“Mughals weren’t Muslims. Why do some Indian Muslims glorify the barbaric Mughals? The ancestors of all Indians were Hindus,” Aman Chopra proclaimed on his on August 26.
Hang on, you might say if you have a passing familiarity with Indian history, almost every word in that utterance is wrong.
Chopra and his ilk, you see, who have made careers out of demonising India’s Muslim minority nightly, don’t do facts, historical or current. They do bigotry. So, as long as it enables them to spew communal venom at the Muslims, anything and everything goes. Such as the Taliban’s capture of Afghanistan. Or the misdeeds of medieval rulers.
True to form, Chopra invoked the Taliban to spend his 45-minute show – which was 44 minutes too long – to bash Muslims and the medieval Mughal emperors, and extoll Hindu supremacism. The show was sponsored by Godrej’s Hit mosquito spray.
Chopra’s “debate” show was focused on Bollywood director Kabir Khan remarking he found it distressing that instead of relying on historical scholarship to portray Mughals in cinema, filmmakers were fitting them into “preconceived stereotypes” and "villainising" them without so much as an explanation.
If you are wondering whether a middling celebrity’s views about historical figures was the most pressing concern for the country on August 26 – or ever – we can only pray for your sanity.

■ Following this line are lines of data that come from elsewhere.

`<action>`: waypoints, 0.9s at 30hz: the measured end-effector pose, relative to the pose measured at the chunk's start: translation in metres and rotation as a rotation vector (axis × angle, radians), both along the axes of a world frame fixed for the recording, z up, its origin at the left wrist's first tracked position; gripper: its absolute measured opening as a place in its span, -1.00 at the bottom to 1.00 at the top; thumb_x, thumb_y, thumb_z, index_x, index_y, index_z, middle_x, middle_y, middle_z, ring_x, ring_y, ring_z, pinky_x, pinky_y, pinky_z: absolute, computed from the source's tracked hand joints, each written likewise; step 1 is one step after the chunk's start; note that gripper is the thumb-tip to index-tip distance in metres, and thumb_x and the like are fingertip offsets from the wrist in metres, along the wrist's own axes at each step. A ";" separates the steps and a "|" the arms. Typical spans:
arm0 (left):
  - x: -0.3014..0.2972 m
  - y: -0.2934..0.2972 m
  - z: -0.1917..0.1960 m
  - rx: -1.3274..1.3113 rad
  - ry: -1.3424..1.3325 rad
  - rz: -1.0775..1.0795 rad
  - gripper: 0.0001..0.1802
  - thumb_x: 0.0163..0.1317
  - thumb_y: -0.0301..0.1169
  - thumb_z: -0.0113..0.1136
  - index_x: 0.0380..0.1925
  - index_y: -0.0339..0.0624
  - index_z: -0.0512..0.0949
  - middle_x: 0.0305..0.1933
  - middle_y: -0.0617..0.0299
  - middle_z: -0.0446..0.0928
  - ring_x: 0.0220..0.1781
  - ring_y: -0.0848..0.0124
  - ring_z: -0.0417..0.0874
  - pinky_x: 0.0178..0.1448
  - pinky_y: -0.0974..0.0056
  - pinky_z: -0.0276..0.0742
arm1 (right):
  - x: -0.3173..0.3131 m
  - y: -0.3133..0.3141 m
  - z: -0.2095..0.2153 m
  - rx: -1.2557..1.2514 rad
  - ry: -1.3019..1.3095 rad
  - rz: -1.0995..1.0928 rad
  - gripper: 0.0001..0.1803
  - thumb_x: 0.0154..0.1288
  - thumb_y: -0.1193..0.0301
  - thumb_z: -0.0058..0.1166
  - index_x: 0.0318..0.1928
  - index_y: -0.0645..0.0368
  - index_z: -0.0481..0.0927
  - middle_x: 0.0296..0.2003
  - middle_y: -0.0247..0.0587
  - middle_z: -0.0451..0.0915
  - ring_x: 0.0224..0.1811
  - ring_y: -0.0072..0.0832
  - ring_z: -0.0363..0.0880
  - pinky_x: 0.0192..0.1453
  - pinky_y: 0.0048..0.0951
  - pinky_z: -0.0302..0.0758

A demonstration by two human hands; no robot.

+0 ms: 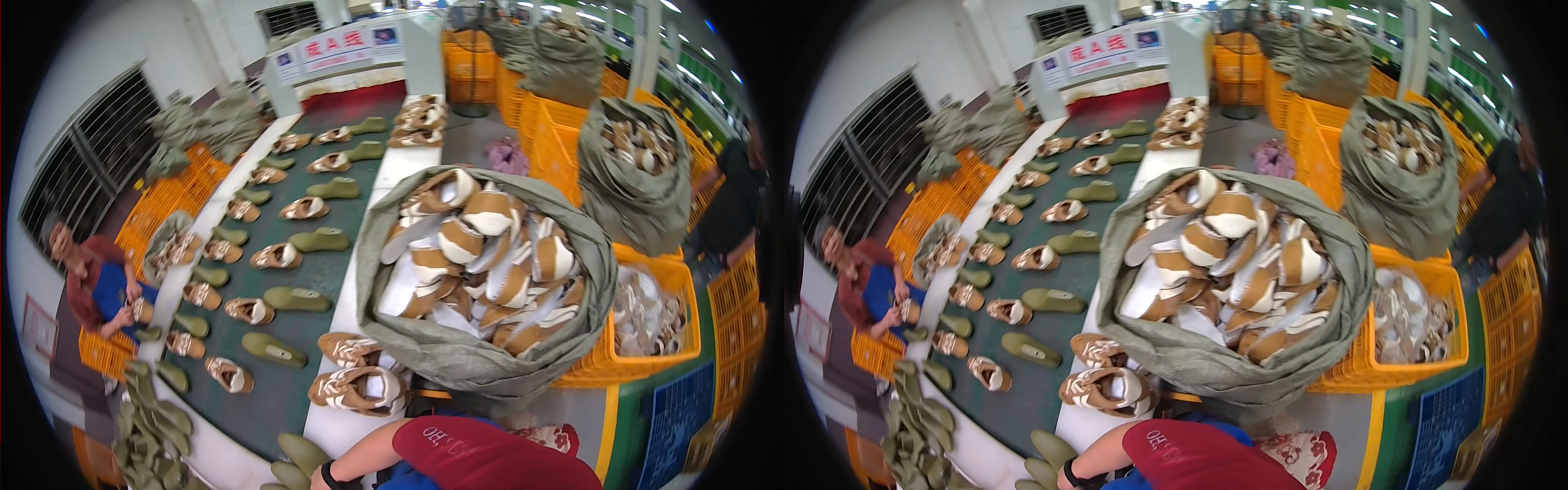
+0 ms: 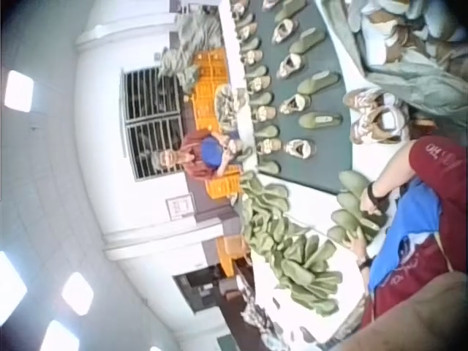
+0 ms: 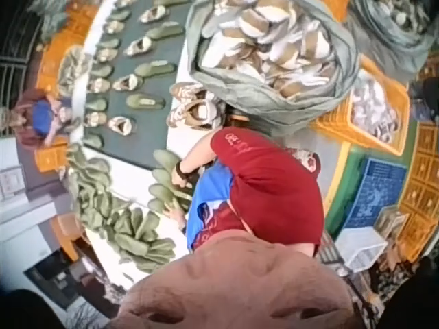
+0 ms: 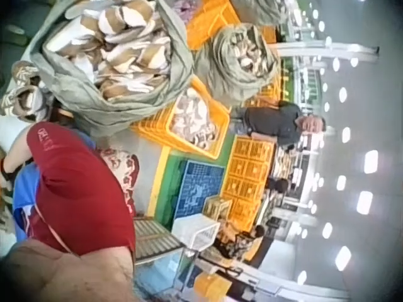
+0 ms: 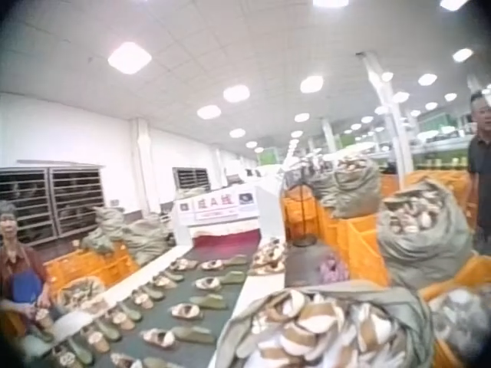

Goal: The recorder is assembling shoes by fitting shoe uppers onto green plastic shoe lasts at a workstation.

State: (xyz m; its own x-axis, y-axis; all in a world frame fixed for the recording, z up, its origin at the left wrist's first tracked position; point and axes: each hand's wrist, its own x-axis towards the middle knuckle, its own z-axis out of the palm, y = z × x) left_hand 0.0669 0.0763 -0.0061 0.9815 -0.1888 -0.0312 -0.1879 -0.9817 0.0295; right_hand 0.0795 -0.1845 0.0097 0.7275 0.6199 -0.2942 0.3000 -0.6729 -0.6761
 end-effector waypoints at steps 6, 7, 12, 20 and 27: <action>0.042 -0.046 -0.001 -0.016 -0.065 -0.233 -0.22 0.13 0.12 0.12 0.24 -0.13 0.28 0.23 -0.26 0.21 0.22 -0.14 0.29 0.28 -0.04 0.23 | -0.010 -0.033 0.001 0.008 -0.059 -0.167 -0.69 0.00 0.27 0.05 -0.30 0.21 0.63 -0.37 -0.04 0.64 -0.26 -0.17 0.63 -0.19 -0.20 0.54; 0.050 -0.053 -0.001 -0.017 -0.072 -0.280 -0.22 0.13 0.12 0.12 0.24 -0.14 0.28 0.23 -0.26 0.21 0.21 -0.14 0.29 0.28 -0.04 0.24 | -0.011 -0.037 0.001 0.011 -0.066 -0.203 -0.69 0.00 0.27 0.05 -0.29 0.21 0.63 -0.37 -0.04 0.64 -0.26 -0.17 0.63 -0.19 -0.20 0.54; 0.088 -0.088 -0.001 -0.048 -0.110 -0.511 -0.22 0.13 0.10 0.12 0.24 -0.14 0.28 0.21 -0.26 0.23 0.20 -0.14 0.30 0.27 -0.04 0.24 | -0.020 -0.049 0.004 0.002 -0.106 -0.379 -0.68 0.02 0.25 0.06 -0.28 0.20 0.61 -0.38 -0.05 0.64 -0.28 -0.18 0.63 -0.21 -0.21 0.53; 0.094 -0.140 -0.020 -0.170 -0.129 -0.821 -0.23 0.13 0.09 0.13 0.23 -0.15 0.28 0.19 -0.26 0.26 0.18 -0.15 0.33 0.26 -0.03 0.26 | -0.053 -0.051 -0.005 -0.078 -0.127 -0.603 -0.67 0.04 0.22 0.07 -0.25 0.19 0.59 -0.41 -0.06 0.63 -0.31 -0.19 0.63 -0.25 -0.22 0.53; 0.073 -0.151 -0.032 -0.287 -0.148 -0.914 -0.24 0.13 0.07 0.13 0.23 -0.16 0.28 0.17 -0.26 0.29 0.16 -0.15 0.35 0.25 -0.03 0.27 | -0.067 -0.037 -0.013 -0.155 -0.140 -0.624 -0.65 0.05 0.19 0.08 -0.23 0.18 0.57 -0.43 -0.07 0.63 -0.34 -0.19 0.63 -0.28 -0.24 0.52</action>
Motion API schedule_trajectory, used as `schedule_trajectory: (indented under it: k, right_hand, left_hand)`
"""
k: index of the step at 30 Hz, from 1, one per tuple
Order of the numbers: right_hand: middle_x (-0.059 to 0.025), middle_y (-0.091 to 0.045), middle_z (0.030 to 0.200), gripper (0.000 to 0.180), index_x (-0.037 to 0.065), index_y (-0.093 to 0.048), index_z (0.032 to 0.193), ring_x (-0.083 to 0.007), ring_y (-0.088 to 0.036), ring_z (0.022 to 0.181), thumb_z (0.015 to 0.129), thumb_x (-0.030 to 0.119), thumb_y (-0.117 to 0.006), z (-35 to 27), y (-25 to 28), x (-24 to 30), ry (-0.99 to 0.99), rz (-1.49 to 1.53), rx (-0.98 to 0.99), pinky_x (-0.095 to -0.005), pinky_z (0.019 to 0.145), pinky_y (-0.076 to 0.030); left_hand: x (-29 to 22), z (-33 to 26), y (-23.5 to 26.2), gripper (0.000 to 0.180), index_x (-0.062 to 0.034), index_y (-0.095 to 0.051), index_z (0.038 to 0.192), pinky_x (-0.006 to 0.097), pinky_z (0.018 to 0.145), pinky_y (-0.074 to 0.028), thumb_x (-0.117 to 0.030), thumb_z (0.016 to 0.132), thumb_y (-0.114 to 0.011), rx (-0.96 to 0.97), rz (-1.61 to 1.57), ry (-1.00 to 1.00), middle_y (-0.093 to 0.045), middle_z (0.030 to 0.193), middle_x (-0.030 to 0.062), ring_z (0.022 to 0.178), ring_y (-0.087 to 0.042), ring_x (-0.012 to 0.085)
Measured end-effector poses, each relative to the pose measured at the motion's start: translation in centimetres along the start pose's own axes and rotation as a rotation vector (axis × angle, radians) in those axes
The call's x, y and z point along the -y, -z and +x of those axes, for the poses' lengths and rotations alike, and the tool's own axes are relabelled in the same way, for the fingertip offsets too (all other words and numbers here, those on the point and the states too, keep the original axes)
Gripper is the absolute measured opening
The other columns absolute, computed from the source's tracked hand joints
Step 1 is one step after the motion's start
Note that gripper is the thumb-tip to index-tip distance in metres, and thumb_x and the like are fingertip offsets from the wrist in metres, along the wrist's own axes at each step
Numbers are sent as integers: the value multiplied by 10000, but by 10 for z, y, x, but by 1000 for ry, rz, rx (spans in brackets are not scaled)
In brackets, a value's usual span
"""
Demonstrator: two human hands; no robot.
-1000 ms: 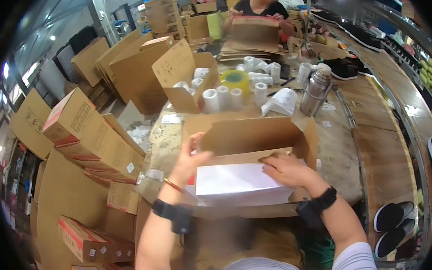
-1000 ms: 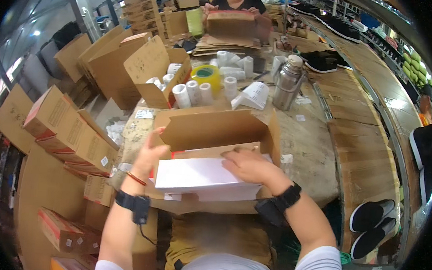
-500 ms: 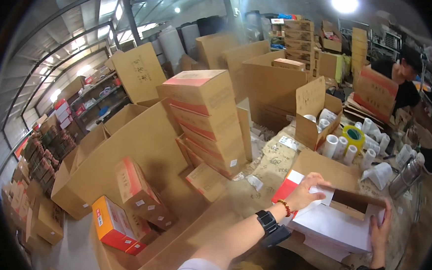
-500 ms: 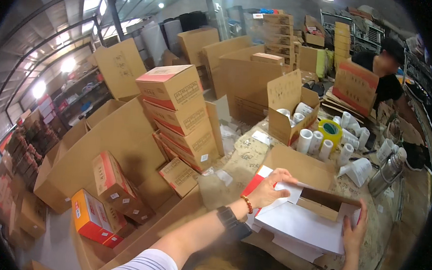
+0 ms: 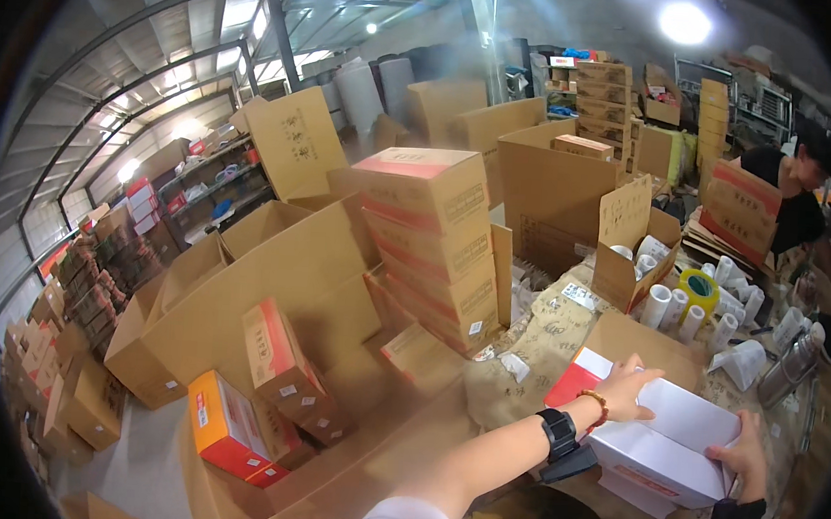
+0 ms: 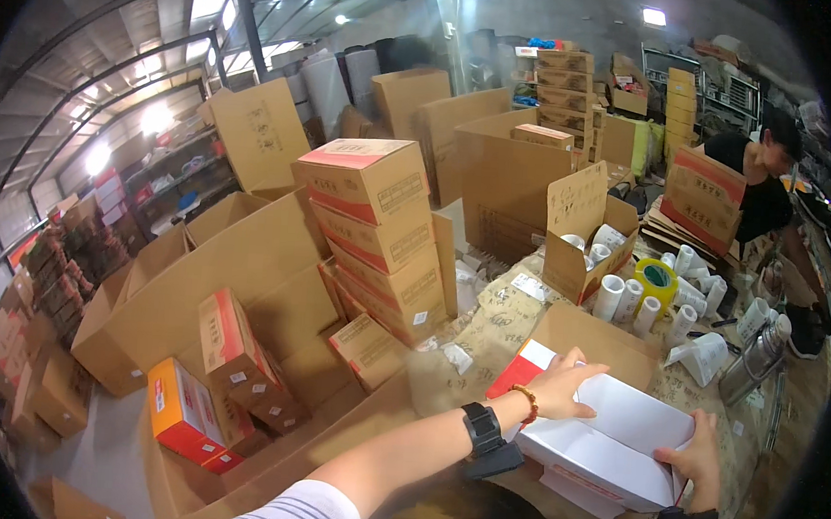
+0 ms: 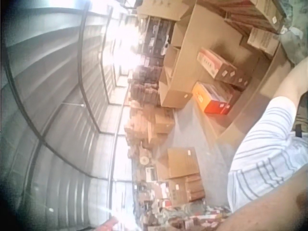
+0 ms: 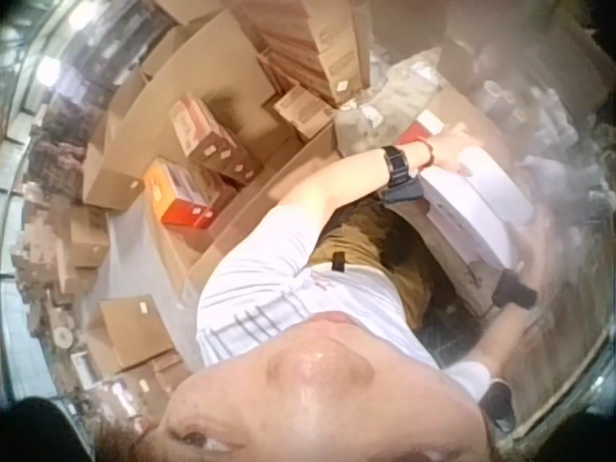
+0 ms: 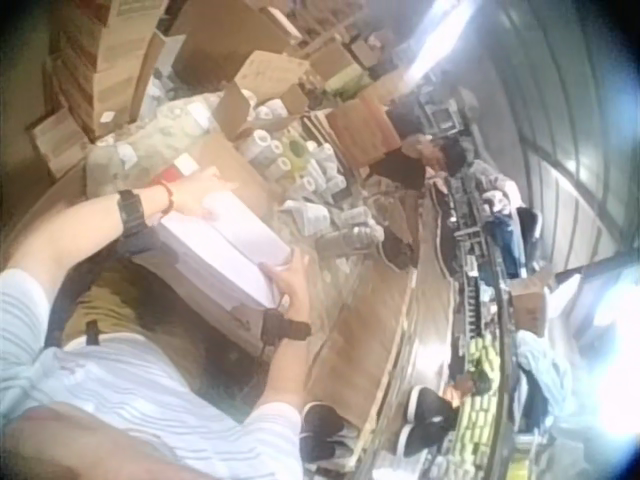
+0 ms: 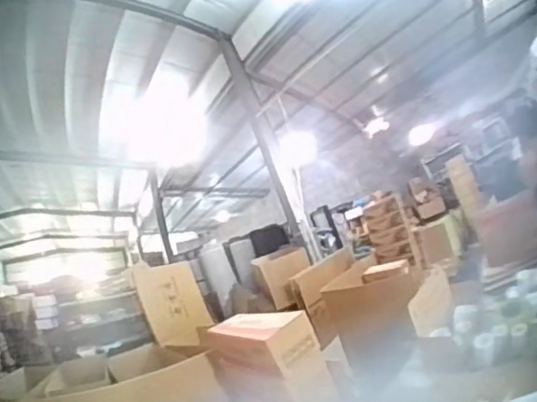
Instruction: The person is packaging shoes into boxes and stacking them in a large carton.
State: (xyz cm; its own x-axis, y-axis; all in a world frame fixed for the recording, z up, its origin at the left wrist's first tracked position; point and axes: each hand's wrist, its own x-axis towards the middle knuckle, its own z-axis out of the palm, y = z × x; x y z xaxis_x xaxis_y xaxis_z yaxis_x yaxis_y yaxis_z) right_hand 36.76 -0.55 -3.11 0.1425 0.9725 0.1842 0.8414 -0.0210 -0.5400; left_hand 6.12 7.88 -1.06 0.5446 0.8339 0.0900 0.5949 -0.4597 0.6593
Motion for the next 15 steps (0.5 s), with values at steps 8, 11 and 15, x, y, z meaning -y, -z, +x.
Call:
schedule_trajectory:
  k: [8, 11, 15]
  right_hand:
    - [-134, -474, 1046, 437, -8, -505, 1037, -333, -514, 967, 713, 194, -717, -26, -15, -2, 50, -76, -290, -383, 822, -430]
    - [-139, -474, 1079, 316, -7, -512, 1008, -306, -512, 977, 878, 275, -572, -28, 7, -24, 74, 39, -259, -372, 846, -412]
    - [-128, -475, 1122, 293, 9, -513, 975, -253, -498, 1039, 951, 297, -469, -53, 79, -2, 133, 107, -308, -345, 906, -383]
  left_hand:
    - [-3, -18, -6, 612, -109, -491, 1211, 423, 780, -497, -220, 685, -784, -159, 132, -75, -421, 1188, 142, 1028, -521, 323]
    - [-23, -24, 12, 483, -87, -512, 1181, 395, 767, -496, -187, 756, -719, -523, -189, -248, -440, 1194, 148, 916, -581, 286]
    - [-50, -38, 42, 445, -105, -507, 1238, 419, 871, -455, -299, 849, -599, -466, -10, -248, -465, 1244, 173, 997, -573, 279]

For Chopra and some of his assorted talking heads – who included writer Amish Tripathi and – it was apparently a view so outrageous that they foamed at the mouth decrying the barbarian Mughal rulers who supposedly converted Hindus to Islam en mass and demolished their temples.
“Why should Indian Muslims glorify the Mughal rulers?” Chopra demanded to know. “Why should Mughal devils be called great?”
If the communal dog whistle wasn’t loud enough, the Zee News anchor sent up a saffron flare as well. He promoted the show with the hashtag “Talibani Mughals”, which was picked up by ideological fellow travellers on Twitter.
Chopra read out his chargesheet against the Mughals, read Muslims – “the demolition of the Ram temple by Babur, the keeping of 13 queens and 8,000 women by Shahjahan, what Aurangzeb did to Sikh Guru Teg Bahadur” – and then invited Tripathi, from London, to tell us who the Mughals really were.
“Mughals were foreigners, they were Turks. They shouldn’t even be called Mughals, they were Taimuri,” said Tripathi, who writes mythological fiction. “They weren’t related to Indian Muslims at all.”
Chopra seemed to have a gotcha moment. “Then why do poor Muslims in India get offended when the Mughals are criticised and why do some of them glorify Mughal rulers?” he wanted to know. “It has been coded in our DNA not to speak against the Mughals or people might think we are speaking ill of Muslims.”
Then, when Tripathi remarked that “in today’s atmosphere, no one should spread hatred”, Chopra thought it was time for the writer to take leave, and declared, “Exactly, everyone’s DNA is the same, the cultures and rituals may differ but in the end it's all Hindutva. Muslims might not even know their ancestors were probably forcibly converted from Hinduism by the Mughals. Yet, today they are glorifying the Mughals.”
Next, he turned to Kapil Kumar. The historian broke into an angry rant about how the Mughals were cruel invaders and, bizarrely, ended by declaring that toilets were not part of Indian culture.
Chopra’s token "voice from the other side" was a filmmaker named Shoaib Choudhary, the sum total of whose argument was whataboutery. There was also Prem Shukla from the BJP – so, naturally, cow slaughter came up – but it wasn’t clear who the politician was representing.
Shukla said, matter of factly, that demons should be demonised. At which point Choudhary opined that the majorities have been oppressing minorities throughout history.
This is when chopra dropped all pretence and ranted about how it was actually the minorities who were oppressing the majority Hindu community in India. “News of minorities torturing the majority is coming out these days,” he said. “India is the only country where minorities are being accused of converting majorities.”
Again, don’t ask for facts or a semblance of reality. Or sense.
Finally, Chopra unveiled a “special guest”: lyricist Manoj Muntasir, who had gone on a viral rant earlier in the day lecturing Indian Muslims that they should know their ancestors were Hindu. He was supposedly tearing into the Mughal rulers for being tyrannical but it was really just barely disguised, garden-variety communal dog whistling against Muslims.
That, as some poet may yet note, is the mizaaj of this country now. The mood.